Your task is to filter the data below down to the lines holding "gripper".
(Beginning of EXTRACTED MATERIAL)
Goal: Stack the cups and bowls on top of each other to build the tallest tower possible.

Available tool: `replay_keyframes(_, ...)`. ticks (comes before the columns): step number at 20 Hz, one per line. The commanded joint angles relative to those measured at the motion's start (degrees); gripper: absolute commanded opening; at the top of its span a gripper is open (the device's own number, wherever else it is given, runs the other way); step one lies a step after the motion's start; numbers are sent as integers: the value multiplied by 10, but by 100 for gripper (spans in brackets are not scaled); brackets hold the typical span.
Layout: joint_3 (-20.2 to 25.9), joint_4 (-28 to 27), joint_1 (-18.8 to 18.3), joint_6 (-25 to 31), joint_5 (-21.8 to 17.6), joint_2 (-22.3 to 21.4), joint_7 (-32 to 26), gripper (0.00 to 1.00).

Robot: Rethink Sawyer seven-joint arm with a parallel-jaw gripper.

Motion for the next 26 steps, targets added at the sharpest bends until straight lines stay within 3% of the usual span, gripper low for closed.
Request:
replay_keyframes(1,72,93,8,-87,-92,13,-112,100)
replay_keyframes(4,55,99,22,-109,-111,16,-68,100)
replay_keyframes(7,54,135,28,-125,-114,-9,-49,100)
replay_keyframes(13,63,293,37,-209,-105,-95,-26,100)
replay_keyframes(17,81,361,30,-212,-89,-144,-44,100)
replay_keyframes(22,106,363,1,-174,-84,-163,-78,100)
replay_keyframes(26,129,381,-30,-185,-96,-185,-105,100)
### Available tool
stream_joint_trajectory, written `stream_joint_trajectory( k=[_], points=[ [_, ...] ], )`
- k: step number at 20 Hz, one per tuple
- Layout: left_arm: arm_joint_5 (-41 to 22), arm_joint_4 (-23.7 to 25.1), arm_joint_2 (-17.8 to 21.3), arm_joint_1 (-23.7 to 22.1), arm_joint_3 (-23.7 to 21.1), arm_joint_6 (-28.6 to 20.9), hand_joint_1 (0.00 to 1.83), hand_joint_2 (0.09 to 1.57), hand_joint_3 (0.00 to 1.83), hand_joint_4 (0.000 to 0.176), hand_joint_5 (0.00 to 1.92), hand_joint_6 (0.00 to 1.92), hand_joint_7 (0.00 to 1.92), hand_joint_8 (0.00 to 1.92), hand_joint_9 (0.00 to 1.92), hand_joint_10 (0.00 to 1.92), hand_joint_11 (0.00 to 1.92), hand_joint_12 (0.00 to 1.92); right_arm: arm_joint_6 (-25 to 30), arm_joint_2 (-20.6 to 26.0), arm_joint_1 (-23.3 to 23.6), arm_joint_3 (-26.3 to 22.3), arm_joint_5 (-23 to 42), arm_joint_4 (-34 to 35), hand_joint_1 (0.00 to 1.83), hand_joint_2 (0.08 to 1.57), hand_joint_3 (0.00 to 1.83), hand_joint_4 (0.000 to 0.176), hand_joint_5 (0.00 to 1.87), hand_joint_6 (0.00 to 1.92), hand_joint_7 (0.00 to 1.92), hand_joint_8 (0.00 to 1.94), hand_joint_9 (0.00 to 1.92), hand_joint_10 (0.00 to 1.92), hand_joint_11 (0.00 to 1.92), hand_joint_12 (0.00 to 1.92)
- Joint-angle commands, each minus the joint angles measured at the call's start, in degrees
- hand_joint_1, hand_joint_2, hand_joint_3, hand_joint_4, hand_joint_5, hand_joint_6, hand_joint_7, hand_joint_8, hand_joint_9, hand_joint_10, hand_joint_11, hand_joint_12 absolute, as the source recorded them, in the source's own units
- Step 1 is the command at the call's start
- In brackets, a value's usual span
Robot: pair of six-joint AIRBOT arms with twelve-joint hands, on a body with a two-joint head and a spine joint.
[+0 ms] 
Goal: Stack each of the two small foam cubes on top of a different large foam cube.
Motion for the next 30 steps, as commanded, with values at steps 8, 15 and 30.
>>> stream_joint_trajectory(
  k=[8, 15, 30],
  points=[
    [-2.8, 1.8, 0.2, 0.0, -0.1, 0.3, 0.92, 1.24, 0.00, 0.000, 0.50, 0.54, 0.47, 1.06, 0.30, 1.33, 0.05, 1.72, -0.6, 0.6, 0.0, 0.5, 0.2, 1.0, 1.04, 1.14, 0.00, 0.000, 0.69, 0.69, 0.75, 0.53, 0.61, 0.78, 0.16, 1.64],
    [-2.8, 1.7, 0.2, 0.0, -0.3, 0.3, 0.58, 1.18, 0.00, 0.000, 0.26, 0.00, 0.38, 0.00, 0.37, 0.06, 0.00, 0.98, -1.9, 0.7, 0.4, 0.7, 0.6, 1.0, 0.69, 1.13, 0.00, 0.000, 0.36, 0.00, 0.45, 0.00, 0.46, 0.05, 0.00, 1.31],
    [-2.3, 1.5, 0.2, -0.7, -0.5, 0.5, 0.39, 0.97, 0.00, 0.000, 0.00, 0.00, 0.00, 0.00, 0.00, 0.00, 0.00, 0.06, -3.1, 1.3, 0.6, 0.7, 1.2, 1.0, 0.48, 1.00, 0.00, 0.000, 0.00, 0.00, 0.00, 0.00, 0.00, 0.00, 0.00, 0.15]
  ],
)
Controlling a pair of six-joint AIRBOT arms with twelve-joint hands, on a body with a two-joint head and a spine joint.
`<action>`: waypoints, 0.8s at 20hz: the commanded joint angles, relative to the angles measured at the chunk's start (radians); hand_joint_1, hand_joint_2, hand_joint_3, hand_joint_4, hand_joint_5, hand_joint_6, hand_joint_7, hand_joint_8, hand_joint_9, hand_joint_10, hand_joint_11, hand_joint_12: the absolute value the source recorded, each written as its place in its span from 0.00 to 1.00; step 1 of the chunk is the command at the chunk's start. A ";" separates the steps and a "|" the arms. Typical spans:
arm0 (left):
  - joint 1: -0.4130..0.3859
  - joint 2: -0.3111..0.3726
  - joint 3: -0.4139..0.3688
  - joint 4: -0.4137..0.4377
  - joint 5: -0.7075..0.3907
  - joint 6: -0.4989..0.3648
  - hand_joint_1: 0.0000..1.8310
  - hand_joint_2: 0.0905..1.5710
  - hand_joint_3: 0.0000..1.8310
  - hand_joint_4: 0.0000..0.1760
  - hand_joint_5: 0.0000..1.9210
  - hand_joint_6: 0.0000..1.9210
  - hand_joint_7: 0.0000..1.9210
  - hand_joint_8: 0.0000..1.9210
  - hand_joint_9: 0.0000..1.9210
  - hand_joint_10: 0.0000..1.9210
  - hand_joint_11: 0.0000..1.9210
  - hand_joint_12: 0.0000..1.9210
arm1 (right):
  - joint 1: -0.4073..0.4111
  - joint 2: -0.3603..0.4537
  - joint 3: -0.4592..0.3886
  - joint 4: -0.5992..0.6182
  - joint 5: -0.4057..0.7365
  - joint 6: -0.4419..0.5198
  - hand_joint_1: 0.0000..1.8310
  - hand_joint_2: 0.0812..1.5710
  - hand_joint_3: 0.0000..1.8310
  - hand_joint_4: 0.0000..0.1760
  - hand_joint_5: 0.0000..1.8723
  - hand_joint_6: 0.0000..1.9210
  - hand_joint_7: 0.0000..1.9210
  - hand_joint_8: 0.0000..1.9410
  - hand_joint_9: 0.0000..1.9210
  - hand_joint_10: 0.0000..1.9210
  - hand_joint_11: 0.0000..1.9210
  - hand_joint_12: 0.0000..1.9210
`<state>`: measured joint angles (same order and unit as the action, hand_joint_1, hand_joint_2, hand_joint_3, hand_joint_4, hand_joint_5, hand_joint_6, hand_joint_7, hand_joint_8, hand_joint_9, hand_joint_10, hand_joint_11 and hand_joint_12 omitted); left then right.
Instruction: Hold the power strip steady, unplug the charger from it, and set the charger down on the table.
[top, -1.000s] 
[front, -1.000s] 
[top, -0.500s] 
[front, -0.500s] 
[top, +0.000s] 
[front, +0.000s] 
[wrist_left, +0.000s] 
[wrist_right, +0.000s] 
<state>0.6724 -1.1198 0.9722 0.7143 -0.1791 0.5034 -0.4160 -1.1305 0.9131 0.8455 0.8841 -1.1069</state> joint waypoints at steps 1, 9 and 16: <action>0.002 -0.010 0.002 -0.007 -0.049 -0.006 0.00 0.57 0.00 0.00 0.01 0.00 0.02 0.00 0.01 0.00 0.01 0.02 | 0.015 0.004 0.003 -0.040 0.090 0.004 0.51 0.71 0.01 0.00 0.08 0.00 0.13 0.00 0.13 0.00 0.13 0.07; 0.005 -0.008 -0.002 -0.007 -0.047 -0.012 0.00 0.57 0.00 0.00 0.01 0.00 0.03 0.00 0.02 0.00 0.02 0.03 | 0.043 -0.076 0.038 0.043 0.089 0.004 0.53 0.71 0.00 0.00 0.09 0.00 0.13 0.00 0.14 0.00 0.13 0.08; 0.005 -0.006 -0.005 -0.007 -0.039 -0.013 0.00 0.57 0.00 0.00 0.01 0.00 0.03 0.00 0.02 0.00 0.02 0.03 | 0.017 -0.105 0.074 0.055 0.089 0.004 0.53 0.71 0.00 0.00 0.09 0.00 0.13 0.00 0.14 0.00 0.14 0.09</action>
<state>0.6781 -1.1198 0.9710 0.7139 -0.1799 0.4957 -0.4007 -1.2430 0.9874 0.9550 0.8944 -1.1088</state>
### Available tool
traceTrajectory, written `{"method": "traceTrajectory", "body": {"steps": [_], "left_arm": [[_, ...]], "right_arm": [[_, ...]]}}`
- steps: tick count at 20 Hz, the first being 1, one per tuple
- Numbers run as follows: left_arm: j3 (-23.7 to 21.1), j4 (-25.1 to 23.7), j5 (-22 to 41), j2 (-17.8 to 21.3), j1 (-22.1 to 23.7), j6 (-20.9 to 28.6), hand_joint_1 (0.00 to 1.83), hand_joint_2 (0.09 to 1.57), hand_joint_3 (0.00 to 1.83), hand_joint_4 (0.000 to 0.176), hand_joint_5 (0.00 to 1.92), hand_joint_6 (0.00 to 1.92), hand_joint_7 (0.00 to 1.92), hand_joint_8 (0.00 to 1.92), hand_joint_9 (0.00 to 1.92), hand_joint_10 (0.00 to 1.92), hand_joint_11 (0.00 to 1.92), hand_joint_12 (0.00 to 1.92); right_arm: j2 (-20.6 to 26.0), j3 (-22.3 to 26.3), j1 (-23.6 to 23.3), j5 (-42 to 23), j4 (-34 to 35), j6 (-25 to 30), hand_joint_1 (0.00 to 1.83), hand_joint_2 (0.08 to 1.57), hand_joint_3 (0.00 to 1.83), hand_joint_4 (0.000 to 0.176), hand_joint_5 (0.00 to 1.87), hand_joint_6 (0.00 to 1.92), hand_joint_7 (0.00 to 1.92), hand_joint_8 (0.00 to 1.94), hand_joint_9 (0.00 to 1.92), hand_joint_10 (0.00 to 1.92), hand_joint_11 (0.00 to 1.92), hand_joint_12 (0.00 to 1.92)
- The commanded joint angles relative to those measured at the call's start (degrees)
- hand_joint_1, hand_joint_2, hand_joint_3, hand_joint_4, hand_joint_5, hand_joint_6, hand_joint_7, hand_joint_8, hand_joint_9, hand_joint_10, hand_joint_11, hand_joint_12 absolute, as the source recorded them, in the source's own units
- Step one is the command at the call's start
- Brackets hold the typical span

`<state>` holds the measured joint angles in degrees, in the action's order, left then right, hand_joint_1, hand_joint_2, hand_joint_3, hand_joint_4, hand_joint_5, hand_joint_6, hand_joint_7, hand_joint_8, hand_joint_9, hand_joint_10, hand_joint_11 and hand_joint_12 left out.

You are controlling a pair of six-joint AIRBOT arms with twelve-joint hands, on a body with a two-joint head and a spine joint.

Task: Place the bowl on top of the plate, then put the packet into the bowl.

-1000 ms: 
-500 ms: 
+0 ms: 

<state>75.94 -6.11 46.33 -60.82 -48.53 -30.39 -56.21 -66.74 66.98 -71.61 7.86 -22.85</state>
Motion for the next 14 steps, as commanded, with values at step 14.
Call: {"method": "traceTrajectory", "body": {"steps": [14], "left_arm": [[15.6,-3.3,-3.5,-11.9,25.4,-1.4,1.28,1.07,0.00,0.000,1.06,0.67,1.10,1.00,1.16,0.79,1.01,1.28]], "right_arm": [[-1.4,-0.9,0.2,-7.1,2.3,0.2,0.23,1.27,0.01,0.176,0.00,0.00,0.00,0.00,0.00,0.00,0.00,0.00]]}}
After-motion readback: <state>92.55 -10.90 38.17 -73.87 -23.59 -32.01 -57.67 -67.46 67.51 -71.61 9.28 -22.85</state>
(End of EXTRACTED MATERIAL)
ANSWER AREA.
Available tool: `replay_keyframes(_, ...)`. ticks (comes before the columns): step number at 20 Hz, one per line. The commanded joint angles relative to those measured at the motion's start (degrees); gripper: absolute commanded opening; at the top of its span a gripper is open (the device's own number, wherever else it is given, runs the other way); step one lies a step after the motion's start; numbers are sent as integers: the value multiplied by 10, but by 100 for gripper (spans in brackets are not scaled); brackets hold the typical span.
Layout: joint_3 (-20.2 to 25.9), joint_4 (-28 to 27), joint_1 (-18.8 to 18.3), joint_6 (-25 to 31), joint_5 (-21.8 to 17.6), joint_2 (-22.3 to 21.4), joint_7 (-32 to 26), gripper (0.00 to 1.00).
Robot: Rethink Sawyer seven-joint arm with a parallel-jaw gripper.
Motion for the next 26 steps, targets added at the sharpest bends until straight lines stay within 3% of the usual span, gripper low for closed.

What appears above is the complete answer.